**Task to carry out:** Starting at the line containing "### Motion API" and ending at the line containing "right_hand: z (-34", print every line of the material below exactly, both ends included, and stop there.

**Task data:**
————————

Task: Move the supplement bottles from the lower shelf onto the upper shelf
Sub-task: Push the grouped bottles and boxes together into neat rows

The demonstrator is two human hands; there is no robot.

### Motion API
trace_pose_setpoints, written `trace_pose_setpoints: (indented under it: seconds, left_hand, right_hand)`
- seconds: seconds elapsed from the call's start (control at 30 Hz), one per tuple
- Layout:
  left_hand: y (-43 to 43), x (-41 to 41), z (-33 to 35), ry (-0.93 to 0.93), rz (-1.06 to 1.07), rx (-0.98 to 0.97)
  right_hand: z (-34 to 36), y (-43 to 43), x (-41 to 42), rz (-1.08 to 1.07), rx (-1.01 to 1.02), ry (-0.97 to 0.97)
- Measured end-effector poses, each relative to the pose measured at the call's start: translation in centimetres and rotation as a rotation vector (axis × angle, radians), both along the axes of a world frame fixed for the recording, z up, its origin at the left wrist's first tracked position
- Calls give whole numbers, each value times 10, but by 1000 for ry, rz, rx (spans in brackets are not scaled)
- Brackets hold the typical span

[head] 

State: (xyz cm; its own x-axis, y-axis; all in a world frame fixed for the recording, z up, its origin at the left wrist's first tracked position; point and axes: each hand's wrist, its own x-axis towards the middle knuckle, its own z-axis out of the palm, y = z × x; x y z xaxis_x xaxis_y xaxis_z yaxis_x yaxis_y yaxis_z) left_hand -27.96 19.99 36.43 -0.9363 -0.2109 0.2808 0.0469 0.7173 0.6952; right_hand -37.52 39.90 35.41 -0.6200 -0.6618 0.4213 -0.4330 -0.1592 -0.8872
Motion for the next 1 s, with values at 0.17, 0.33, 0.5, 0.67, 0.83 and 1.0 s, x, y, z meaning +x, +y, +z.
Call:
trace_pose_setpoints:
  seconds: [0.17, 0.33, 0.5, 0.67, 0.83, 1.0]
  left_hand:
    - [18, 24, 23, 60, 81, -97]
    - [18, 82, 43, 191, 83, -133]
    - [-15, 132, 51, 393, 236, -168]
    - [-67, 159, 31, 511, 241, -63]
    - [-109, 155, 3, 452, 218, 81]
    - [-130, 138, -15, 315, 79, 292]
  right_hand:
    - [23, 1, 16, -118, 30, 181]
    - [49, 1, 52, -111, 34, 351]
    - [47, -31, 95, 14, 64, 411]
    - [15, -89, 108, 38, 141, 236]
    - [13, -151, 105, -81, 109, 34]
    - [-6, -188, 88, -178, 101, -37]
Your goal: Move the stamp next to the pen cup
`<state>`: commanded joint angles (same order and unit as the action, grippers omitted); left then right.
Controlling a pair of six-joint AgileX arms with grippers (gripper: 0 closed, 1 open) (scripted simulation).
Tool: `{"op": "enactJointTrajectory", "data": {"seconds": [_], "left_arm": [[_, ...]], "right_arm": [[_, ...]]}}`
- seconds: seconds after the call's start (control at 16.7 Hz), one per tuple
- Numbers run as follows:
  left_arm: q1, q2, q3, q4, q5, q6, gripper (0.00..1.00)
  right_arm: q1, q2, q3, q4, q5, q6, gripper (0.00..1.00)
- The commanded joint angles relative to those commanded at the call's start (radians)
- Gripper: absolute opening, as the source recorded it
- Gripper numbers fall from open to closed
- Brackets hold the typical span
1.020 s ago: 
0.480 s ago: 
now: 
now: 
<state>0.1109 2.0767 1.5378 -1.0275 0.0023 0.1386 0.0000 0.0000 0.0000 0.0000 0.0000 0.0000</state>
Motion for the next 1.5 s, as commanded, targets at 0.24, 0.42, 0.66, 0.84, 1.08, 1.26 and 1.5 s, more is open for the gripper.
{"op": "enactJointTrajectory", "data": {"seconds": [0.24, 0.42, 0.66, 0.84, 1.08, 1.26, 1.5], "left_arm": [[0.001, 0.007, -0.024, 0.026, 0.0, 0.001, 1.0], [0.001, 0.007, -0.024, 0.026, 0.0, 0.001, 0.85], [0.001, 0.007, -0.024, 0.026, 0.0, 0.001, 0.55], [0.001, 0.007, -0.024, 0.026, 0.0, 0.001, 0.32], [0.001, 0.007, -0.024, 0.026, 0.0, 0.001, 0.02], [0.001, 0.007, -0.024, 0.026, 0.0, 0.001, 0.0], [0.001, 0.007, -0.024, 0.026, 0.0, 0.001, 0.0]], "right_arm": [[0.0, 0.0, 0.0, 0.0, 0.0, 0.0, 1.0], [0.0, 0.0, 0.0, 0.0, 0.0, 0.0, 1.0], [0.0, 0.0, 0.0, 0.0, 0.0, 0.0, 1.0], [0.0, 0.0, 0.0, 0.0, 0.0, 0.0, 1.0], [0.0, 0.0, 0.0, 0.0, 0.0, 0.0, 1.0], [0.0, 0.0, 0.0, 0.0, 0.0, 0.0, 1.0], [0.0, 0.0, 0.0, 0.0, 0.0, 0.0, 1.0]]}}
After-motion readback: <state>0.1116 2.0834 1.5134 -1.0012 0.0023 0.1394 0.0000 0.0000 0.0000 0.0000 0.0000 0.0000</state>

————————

**Task solution:**
### Motion API
trace_pose_setpoints, written `trace_pose_setpoints: (indented under it: seconds, left_hand, right_hand)`
- seconds: seconds elapsed from the call's start (control at 30 Hz), one per tuple
- Layout:
  left_hand: y (-43 to 43), x (-41 to 41), z (-33 to 35), ry (-0.93 to 0.93), rz (-1.06 to 1.07), rx (-0.98 to 0.97)
  right_hand: z (-34 to 36), y (-43 to 43), x (-41 to 42), rz (-1.08 to 1.07), rx (-1.01 to 1.02), ry (-0.97 to 0.97)

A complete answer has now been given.